Se centra la carta en las pobres condiciones económicas y sociales que los afrocolombianos han vivido desde tiempos de la independencia nacional, y singularmente de la situación de esa sufrida región en la que reside buena parte de la población afro del país, a propósito de las horribles tragedias que en ese dolido territorio se repiten, ya como infausta rutina.

Y esos episodios terribles pasan incluso, o tal vez por ello, en Buenaventura como una de las ciudades más estratégicas debido a lo que tendría que ser su privilegiada ubicación como ciudad ribereña del gran Pacífico.
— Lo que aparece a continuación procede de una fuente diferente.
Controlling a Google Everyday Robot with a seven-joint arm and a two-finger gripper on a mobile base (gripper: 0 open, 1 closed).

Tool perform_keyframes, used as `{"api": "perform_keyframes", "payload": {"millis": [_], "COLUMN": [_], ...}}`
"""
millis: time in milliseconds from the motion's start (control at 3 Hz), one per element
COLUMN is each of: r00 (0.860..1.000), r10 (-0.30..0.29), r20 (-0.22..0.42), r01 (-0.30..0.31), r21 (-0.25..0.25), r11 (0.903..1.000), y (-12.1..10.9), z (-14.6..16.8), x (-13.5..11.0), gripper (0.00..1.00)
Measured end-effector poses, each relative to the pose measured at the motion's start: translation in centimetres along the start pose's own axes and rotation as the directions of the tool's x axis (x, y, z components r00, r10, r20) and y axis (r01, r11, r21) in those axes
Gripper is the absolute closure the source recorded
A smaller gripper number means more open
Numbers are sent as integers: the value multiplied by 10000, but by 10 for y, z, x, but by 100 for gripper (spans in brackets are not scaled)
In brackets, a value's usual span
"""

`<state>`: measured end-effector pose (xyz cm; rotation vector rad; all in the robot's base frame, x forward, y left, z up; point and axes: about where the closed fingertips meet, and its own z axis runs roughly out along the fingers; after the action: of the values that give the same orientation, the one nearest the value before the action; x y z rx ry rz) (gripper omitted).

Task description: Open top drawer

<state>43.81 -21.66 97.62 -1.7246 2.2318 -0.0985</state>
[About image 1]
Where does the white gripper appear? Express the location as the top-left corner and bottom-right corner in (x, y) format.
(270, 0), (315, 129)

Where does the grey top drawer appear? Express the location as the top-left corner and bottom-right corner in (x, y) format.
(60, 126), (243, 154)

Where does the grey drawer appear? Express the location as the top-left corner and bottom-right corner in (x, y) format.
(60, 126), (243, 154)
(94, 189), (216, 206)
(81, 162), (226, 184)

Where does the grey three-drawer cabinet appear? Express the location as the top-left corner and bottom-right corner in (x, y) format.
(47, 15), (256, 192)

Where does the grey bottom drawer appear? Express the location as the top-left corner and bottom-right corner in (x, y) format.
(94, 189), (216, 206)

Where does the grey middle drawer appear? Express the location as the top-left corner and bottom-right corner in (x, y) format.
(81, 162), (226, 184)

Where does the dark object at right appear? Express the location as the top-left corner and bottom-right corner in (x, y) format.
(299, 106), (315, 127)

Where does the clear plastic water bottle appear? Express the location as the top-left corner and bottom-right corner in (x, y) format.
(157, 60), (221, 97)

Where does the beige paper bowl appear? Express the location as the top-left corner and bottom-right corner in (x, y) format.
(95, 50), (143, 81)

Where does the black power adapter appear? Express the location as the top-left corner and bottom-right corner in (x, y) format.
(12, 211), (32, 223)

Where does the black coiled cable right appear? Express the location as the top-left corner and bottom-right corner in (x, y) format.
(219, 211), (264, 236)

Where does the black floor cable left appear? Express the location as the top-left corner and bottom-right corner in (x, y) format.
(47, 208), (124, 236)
Tendría que avergonzar a la dirigencia nacional, pero singularmente la del Pacífico colombiano, el abandono de esos pueblos a su suerte, constreñidos por mafiosos de todos los pelambres, muchos de ellos violentos hasta el asesinato bajo los ropajes de guerrilleros, paramilitares, narcotraficantes o mineros ilegales.

Sin embargo, no hay mayor culpabilidad que la que se les puede atribuir a quienes, siendo nativos de esa región, han propiciado, facilitado y perpetuado una corrupción inmunda, que no han visto en los recursos públicos la oportunidad de redimir a estos compatriotas, como si la etnia mayoritaria que conforman estuviera condenada a nuevas formas de esclavitud, que ya no se soportan en las cadenas y grilletes de metales oxidados e infames, sino en los de la pobreza, el expolio y el olvido.
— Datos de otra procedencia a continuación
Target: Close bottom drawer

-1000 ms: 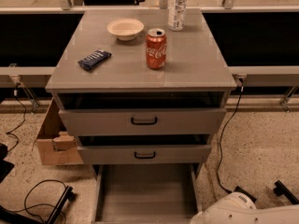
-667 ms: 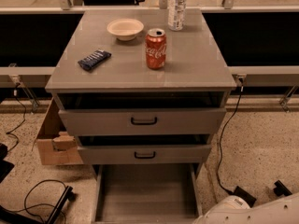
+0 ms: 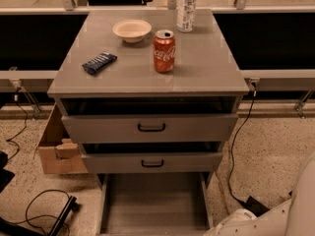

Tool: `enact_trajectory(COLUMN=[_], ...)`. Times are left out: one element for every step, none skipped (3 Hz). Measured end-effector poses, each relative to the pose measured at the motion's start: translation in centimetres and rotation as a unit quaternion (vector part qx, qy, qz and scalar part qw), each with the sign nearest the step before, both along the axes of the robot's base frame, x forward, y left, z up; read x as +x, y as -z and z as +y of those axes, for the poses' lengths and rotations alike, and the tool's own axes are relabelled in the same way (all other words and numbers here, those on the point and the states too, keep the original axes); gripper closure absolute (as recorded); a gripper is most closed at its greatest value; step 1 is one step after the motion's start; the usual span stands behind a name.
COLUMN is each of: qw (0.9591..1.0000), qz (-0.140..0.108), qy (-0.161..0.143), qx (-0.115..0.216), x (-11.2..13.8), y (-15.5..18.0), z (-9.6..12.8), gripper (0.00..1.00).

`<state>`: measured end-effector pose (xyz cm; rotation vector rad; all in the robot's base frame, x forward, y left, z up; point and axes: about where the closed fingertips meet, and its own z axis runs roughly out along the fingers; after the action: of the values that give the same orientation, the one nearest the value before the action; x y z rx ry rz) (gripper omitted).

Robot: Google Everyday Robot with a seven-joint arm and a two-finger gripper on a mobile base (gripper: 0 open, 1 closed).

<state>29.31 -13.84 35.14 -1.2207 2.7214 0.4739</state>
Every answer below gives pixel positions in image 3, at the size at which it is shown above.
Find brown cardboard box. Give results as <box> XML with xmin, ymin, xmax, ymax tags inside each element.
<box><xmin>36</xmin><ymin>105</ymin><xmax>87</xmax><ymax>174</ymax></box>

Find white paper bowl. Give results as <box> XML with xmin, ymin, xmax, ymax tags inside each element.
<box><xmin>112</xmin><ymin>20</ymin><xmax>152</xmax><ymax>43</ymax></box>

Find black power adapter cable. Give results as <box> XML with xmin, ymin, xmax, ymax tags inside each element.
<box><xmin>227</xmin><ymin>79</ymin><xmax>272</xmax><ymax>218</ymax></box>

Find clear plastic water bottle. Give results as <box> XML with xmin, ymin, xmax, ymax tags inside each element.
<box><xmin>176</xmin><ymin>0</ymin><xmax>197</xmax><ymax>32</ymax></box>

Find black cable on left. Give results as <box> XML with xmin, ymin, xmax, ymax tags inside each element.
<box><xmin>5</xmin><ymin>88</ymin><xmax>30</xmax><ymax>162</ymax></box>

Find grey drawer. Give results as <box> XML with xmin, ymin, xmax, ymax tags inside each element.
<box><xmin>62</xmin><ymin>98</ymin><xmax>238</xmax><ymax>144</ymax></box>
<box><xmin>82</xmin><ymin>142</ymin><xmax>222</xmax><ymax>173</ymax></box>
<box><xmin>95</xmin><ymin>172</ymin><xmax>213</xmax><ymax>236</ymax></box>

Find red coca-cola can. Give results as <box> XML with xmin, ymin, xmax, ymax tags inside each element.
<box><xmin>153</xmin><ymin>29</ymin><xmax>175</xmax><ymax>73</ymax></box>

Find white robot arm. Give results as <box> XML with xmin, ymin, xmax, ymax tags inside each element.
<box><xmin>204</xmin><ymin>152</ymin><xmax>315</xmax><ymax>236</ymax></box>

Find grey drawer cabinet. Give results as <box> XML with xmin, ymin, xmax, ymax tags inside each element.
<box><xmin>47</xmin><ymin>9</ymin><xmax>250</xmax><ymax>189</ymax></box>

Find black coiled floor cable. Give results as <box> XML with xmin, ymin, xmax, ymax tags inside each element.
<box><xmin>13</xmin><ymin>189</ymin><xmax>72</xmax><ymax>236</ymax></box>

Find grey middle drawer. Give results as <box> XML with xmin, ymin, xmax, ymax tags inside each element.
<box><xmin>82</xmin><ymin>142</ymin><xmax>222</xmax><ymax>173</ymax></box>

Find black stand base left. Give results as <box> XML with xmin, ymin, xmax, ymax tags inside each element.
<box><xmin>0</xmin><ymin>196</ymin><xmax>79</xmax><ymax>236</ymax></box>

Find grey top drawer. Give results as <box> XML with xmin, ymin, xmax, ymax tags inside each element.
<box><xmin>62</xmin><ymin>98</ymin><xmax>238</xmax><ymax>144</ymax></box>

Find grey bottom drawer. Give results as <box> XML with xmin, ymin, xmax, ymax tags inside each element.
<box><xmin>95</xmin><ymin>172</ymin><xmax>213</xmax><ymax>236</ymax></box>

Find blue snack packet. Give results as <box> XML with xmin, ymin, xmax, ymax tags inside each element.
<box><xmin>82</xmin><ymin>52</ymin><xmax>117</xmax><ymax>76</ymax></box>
Hay que hacer mucho más para que, sin violentar tradiciones y prácticas ancestrales que les identifican y cohesionan, rompan con esquemas de gestión de los asuntos del Estado y del erario, que los miden como a ciudadanos de segunda bajo el incomprensible protagonismo de líderes surgidos de sus propias entrañas, con lo cual no solo se trata de la comisión de conductas punibles, que lo son, también de una especie de traición de los suyos que no cierra las puertas a la perpetuación del menosprecio desde los centros de poder político o económico. Algo de esa malsana sociopatía sociológica se replica en otras regiones. Y esto solo se puede superar con un diálogo franco, permanente y propositivo sobre qué aspectos deben cambiar no solo entre esos impasibles poderes, sino en el interior de las costumbres de estas sufridas comunidades.